Not too long ago, the airline industry was preparing for a surge in passengers, with the International Air Transport Association (IATA) forecasting 8.2 billion air travelers in 2037.
But in April, air travel declined 98% from last year as countries closed their borders in efforts to stem the coronavirus pandemic.
“We think airlines are going to probably lose an unprecedented $84 billion in 2020,” Brian Pearce, chief economist for IATA, said in an interview with CNBC. “We’re really only just starting to see countries negotiating bilateral openings of markets. For example, the Trans-Tasman bubble between Australia and New Zealand, China and Singapore, as well as China and Korea.”
Still, Pearce said he expects a recovery in the second half of 2020.
Domestic vs. international travel
While international travel will likely remain volatile for now, countries like China, the U.S. and Indonesia have resumed domestic air travel.
“It will be enough to kickstart the airline industry in some countries,” Pearce said. “For many airlines, they do depend on international air travel.”
Government assistance key to saving airlines
Government aid will be important in ensuring the continuity of airlines, said Keith Mason, head of the Centre for Air Transport Management at Cranfield University.

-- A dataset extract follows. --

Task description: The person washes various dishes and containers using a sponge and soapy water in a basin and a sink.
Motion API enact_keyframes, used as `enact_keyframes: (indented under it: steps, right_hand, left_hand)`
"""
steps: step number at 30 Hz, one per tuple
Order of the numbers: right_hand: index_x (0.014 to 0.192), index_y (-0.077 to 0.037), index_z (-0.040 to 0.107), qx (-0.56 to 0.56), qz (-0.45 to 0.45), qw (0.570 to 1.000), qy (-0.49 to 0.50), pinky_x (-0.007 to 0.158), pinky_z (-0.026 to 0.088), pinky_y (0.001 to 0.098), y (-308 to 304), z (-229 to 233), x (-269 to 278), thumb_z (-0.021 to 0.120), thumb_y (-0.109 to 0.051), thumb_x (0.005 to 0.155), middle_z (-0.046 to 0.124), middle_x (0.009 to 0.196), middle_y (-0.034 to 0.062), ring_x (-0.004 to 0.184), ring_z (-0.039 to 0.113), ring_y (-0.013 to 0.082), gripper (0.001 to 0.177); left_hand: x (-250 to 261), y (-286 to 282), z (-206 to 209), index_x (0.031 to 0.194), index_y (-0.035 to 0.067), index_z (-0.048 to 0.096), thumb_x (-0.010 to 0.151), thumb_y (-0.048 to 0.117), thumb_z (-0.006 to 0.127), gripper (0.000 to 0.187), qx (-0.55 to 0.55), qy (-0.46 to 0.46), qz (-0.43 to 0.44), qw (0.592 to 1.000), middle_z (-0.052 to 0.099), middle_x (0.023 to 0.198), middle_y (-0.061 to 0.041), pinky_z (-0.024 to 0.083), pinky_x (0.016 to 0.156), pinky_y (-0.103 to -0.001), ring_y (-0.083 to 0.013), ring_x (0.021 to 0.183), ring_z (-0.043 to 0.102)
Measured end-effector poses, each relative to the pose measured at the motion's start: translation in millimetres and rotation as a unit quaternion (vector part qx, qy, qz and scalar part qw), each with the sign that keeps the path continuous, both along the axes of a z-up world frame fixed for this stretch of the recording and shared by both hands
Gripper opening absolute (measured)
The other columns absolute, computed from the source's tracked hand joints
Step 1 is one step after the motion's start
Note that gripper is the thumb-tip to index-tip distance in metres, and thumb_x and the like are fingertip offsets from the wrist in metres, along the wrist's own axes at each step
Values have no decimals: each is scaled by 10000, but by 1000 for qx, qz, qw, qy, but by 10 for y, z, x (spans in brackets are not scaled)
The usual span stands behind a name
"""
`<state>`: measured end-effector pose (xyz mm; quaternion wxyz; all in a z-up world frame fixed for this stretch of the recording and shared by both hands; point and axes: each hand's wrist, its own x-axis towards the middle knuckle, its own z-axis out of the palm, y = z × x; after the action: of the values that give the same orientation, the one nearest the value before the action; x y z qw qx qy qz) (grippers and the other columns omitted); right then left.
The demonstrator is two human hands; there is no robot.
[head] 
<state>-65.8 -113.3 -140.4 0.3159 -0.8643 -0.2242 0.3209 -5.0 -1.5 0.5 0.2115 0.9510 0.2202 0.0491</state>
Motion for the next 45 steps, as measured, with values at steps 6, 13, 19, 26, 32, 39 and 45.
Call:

“We’re going to see a consolidation in the market where airlines that are fully independent are struggling to survive, are going to go out of business,” he said in a CNBC interview.
Some airlines are already displaying significant disruption, including Flybe in the U.K., Virgin Australia and Trans States Airlines in the U.S.
Governments are increasingly offering financial assistance to keep ailing carriers afloat, including the U.S., Australia and Taiwan. IATA predicted that a total of $200 billion in global government support may be needed.